◆ What needs to be done ◆
Could you copy out every line of the data where the word "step" occurs?

◆ Collected material ◆
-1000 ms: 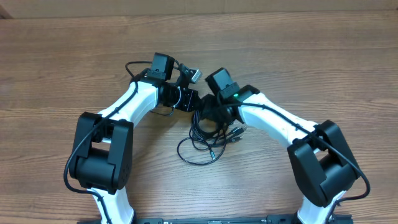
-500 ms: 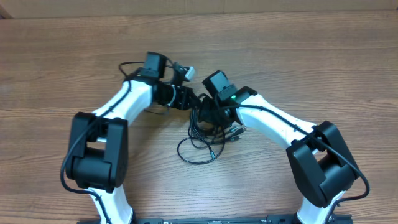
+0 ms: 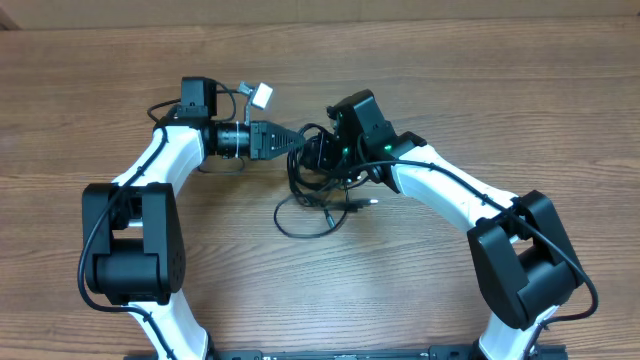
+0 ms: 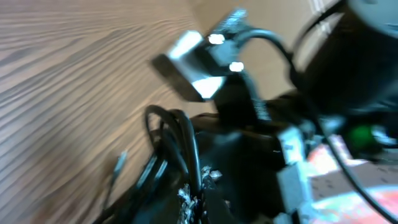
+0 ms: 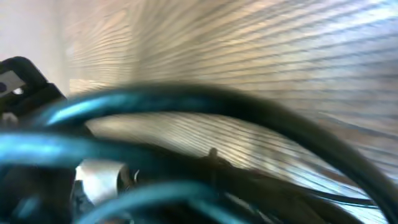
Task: Untangle cables
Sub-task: 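Pull the bundle apart, left gripper moving left, right gripper right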
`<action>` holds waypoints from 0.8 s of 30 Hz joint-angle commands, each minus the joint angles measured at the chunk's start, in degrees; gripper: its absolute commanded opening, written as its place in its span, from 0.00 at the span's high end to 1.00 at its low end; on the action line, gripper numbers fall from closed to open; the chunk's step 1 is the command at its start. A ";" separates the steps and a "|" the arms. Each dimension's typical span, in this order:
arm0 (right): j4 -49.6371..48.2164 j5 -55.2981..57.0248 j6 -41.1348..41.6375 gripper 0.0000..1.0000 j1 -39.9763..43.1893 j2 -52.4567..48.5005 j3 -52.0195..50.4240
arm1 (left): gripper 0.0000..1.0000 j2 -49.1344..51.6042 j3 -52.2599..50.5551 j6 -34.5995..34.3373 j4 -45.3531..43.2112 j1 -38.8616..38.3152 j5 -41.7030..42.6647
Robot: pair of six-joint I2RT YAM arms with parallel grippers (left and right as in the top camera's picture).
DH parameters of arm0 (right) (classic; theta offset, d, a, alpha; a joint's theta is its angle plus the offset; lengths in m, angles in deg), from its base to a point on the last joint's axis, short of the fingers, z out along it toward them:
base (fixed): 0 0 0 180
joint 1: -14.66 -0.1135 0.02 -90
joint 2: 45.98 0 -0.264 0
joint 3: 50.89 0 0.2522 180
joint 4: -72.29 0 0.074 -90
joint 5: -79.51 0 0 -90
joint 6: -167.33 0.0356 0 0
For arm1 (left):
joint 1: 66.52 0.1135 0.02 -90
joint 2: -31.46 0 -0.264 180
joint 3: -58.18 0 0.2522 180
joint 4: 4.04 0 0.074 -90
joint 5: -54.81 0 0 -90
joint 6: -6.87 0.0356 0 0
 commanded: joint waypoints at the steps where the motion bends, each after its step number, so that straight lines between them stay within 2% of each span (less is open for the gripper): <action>1: -1.31 -0.61 -0.35 0.96 0.70 1.73 -0.20 | 0.96 0.63 1.29 1.29 -1.49 0.04 11.50; 3: -0.98 3.43 -0.13 0.96 0.31 1.73 -0.20 | 0.96 0.63 1.29 1.25 -2.03 0.04 12.70; 7: 1.70 20.17 -0.15 0.95 -2.14 1.66 -0.20 | 0.96 0.63 1.29 1.29 -2.08 0.04 12.70; 8: 2.03 22.45 -0.17 0.93 -2.56 1.55 -0.20 | 0.96 0.63 1.29 1.31 -2.19 0.04 12.70; 9: 3.43 29.57 -0.20 0.84 -3.54 1.44 -0.20 | 0.96 0.63 1.27 1.75 -2.23 0.07 12.70; 12: 8.04 38.34 -0.22 0.82 -3.82 1.40 -0.17 | 0.96 0.63 1.27 1.73 -2.23 0.07 12.52; 14: 11.41 41.59 -1.53 0.80 -2.51 1.44 -0.02 | 0.96 0.63 1.27 1.73 -2.21 0.11 11.65; 20: 21.00 41.57 -6.25 0.69 4.57 1.51 3.96 | 0.96 0.63 1.27 1.68 -2.19 0.35 10.01; 24: 25.79 41.68 -9.84 0.61 9.88 1.51 5.31 | 0.96 0.63 1.27 1.66 -0.50 2.14 4.24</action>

◆ Reply to the exercise ◆
`<action>` holds waypoints from 0.8 s of 30 Hz joint-angle commands, each minus the joint angles measured at the chunk's start, in degrees; gripper: its absolute commanded opening, written as its place in its span, from 0.00 at the span's high end to 1.00 at its low end; on the action line, gripper numbers fall from closed to open; the chunk's step 1 is the command at its start. A ";" separates the steps and a "|" the arms. Each dimension's typical span, in this order:
 commanded: joint waypoints at the steps where the motion bends, each after its step number, so that straight lines between them stay within 2% of each span (less is open for the gripper): <action>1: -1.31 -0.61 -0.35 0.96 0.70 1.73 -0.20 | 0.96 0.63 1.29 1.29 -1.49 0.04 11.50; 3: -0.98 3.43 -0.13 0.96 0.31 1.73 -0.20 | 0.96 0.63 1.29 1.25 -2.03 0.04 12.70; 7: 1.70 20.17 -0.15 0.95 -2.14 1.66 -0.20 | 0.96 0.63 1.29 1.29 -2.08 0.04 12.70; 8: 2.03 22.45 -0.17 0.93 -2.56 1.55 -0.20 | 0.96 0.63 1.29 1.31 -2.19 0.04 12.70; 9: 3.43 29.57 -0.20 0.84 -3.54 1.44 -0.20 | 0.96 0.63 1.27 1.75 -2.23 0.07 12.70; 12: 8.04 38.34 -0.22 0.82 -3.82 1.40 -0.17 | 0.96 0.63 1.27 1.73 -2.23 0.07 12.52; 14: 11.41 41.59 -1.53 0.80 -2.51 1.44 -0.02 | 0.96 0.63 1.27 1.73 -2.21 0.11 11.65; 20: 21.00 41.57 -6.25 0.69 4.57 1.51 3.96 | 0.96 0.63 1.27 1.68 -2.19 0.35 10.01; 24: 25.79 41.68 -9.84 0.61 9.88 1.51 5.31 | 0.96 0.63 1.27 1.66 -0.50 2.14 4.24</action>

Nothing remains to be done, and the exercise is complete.